The current voting system, which requires participants to have a Gitcoin Passport score >15, could inadvertently exclude new participants or those without a history of high-level contributions. While engagement from long-standing contributors is valuable, I believe it’s important to also welcome fresh voices into the decision-making process.

To create a more inclusive environment, I propose a dynamic voting system where new participants are given temporary voting rights or additional credits based on their involvement in the ecosystem, even if they are new to Gitcoin or blockchain technology. This would allow for a broader range of perspectives to influence decision-making, in line with the decentralized values Gitcoin champions.
4. Supporting Diverse Projects with a More Flexible Approach

One of the main strengths of the DeepGov experiment is its focus on innovation and supporting diverse projects. However, ImpactQF’s hybrid model, while effective in rewarding high-impact projects, can inadvertently skew resources toward larger, more popular initiatives. This can result in smaller, grassroots projects being underfunded, even if they are highly impactful in their specific context.

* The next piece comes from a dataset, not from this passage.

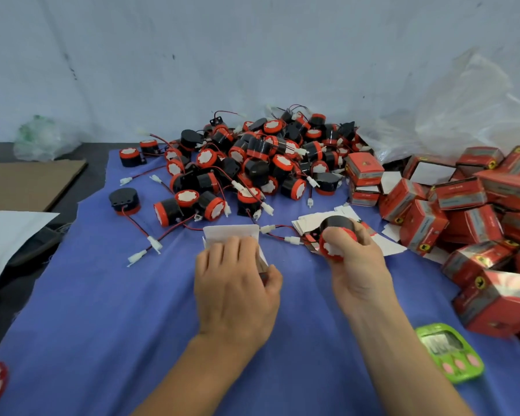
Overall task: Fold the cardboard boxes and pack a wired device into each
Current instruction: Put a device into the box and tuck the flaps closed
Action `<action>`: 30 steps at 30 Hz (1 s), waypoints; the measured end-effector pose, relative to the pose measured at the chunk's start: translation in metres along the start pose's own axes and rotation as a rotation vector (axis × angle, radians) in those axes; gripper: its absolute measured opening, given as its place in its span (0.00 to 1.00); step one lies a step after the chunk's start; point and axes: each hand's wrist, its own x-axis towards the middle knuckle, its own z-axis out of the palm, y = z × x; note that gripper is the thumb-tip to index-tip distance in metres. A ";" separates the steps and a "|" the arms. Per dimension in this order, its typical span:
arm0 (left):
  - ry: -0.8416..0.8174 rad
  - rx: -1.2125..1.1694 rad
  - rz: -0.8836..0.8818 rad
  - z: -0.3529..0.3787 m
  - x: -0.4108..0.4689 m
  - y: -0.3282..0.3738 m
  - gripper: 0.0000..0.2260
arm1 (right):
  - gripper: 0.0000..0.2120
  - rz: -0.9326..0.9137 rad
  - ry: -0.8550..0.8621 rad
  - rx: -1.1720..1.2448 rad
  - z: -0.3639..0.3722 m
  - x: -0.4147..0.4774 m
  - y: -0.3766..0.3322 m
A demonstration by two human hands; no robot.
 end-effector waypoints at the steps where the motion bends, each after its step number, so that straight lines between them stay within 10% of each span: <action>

I suggest we consider scaling the ImpactQF model by introducing differentiated evaluation tracks that recognize the unique challenges faced by small-scale, innovative projects. For example, projects focused on local ecological or social issues might benefit from a funding track that emphasizes long-term sustainability and community engagement rather than short-term scalability.
5. AI’s Role in Enhancing, Not Replacing Human Judgment

Finally, while AI offers incredible potential for scaling funding allocations, it’s crucial that it be used as a tool to augment human judgment, rather than replace it entirely. As Vitalik Buterin famously stated, “AI as the engine, humans as the steering wheel.” In line with this philosophy, I believe that AI should support the community in making more informed decisions—but the final say should still come from human decision-makers who understand the values and complexities of the issues at hand.

By embracing a collaborative approach, where AI and humans work together, we can ensure that the process remains dynamic, adaptive, and aligned with Gitcoin’s vision of fostering long-term impact in the Ethereum ecosystem.
Conclusion

In conclusion, while DeepGov’s AI Elections offer a groundbreaking approach to public goods funding, I believe that there are opportunities to enhance its inclusivity, transparency, and fairness. By integrating human judgment with AI’s efficiency, ensuring greater transparency, and fostering more inclusive participation, we can build a system that truly reflects the diverse needs and values of the Gitcoin community.

I’m excited to see how this experiment continues to evolve and look forward to the next phase of DeepGov as we work together to create a more decentralized and equitable future.